Research has shown that rehabilitation of people who are blind or have low vision is more successful when provided by an agency with categorical services provided by professionals specifically trained to work with clients with vision loss. DOL should, as a partner in VR provision, encourage states to conform and maintain this successful mode of service delivery.
People complain about how much more it costs to rehabilitate a person with vision loss than it does with other disability groups. Most people don't realize that the bulk of rehabilitation for most disability groups happens in the medical model paid for by health insurance.
Regarding blindness rehabilitation services, medical reimbursement is not possible. Vision rehabilitation provided by a credentialed professional who works in the field of blindness needs to be paid for through the vocational rehabilitation system.

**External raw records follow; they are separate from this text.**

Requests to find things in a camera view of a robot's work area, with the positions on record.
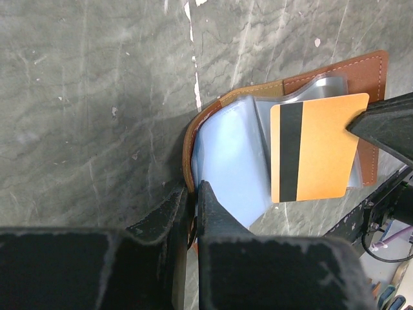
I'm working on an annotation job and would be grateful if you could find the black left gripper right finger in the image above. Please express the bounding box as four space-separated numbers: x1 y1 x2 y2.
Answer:
197 181 376 309

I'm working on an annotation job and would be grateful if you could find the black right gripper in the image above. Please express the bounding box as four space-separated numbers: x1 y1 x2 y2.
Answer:
325 93 413 247

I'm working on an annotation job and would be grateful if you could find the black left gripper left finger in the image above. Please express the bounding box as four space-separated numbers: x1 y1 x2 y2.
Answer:
1 184 188 309

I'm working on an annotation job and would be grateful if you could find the gold credit card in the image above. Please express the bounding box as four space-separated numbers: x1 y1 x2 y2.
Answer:
270 93 369 203

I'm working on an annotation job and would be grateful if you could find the brown leather card holder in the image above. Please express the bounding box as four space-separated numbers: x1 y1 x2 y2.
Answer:
183 50 388 228

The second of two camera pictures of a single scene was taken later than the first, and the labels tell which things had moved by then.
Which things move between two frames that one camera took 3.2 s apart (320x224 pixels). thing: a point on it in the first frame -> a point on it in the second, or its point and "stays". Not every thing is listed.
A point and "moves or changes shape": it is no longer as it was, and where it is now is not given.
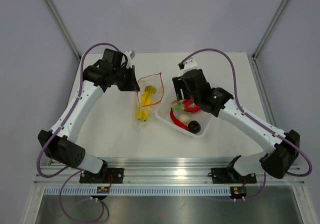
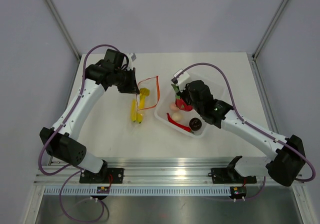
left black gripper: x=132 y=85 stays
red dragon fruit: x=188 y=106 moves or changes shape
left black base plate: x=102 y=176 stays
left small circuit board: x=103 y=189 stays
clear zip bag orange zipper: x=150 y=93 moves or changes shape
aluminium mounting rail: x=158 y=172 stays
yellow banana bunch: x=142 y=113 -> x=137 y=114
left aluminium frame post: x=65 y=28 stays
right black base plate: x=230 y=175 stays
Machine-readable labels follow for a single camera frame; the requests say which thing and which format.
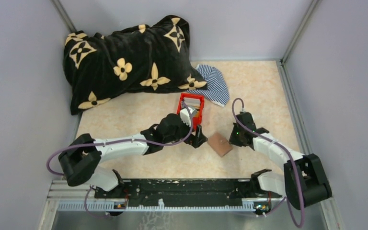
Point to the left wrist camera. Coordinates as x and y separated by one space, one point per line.
187 116

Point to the red plastic bin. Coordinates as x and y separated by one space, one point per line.
198 120

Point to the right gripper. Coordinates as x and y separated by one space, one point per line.
235 138

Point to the blue striped cloth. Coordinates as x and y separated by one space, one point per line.
217 90

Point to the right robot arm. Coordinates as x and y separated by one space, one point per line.
303 180

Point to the pink leather card holder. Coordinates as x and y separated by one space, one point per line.
219 144

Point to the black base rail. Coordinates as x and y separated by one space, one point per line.
186 192

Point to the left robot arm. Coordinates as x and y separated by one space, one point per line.
81 160

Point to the grey cards in bin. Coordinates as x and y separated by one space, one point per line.
193 102

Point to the black floral blanket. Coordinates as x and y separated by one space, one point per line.
142 58

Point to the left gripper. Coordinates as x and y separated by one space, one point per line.
195 138

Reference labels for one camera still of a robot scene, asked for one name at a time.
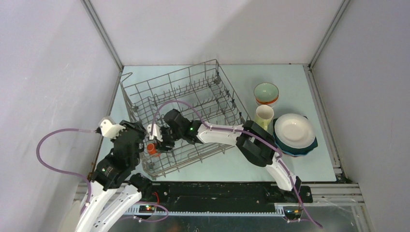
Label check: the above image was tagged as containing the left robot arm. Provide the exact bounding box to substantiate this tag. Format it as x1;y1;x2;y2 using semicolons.
75;117;153;232

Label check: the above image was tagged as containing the white plate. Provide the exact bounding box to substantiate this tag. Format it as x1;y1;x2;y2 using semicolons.
274;113;316;149

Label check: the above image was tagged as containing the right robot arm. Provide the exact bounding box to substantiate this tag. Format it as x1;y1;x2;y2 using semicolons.
147;109;301;202

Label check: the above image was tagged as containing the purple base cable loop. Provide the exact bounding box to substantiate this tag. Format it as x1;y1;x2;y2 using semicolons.
128;200;170;223

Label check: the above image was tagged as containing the small orange cup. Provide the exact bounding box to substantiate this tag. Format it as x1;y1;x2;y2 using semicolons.
146;143;161;157

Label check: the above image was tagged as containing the pale green cup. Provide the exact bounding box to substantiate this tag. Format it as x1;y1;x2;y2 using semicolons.
253;82;279;102

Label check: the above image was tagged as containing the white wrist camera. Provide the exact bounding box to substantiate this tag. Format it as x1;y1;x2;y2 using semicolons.
95;116;125;140
146;123;163;142

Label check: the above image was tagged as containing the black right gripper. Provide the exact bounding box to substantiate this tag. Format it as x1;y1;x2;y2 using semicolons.
155;128;183;154

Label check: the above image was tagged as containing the grey wire dish rack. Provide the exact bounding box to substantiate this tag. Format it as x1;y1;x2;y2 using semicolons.
119;59;250;178

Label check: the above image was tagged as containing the blue dotted plate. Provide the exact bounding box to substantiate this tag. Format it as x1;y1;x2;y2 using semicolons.
275;138;318;157

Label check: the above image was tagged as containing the dark teal plate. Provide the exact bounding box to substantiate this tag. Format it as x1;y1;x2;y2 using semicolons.
273;114;318;157

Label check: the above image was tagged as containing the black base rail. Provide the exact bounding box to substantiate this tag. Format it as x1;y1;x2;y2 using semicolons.
141;181;313;215

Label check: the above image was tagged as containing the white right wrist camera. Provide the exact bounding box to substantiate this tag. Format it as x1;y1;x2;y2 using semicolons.
146;123;163;142

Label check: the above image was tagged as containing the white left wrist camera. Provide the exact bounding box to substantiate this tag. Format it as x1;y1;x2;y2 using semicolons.
95;116;125;140

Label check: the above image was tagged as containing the orange bowl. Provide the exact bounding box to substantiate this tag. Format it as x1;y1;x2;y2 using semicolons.
255;98;278;107

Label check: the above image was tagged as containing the yellow mug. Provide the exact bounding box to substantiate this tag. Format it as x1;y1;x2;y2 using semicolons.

For example, a long cane and the training in the use of the cane is not covered by insurance. A person who is blind needs to learn to use a cane to function in their everyday life prior to even thinking about returning to work.
DOL can help dispel this misconception when it arises, it might be a useful reminder for those who know, and an eye opener for those who didn't know before.
Since WIOA was passed and implemented, DOL has been assigned a more direct role in VR. If the current Open Forum is to commence a new era of communication between the Department and the diverse communities of citizens it is requesting feedback from, an ongoing mode of communication must be strengthened and maintained. Advisory Councils at federal, state, and local levels will go a long way toward that ongoing communication. And it will not be enough to have one disabled person represented on these advisory councils. Different disabilities pose different challenges to people in working environments. Mandated seats on these advisory councils should be reserved for several disability groups, and include a person who is blind or has low vision.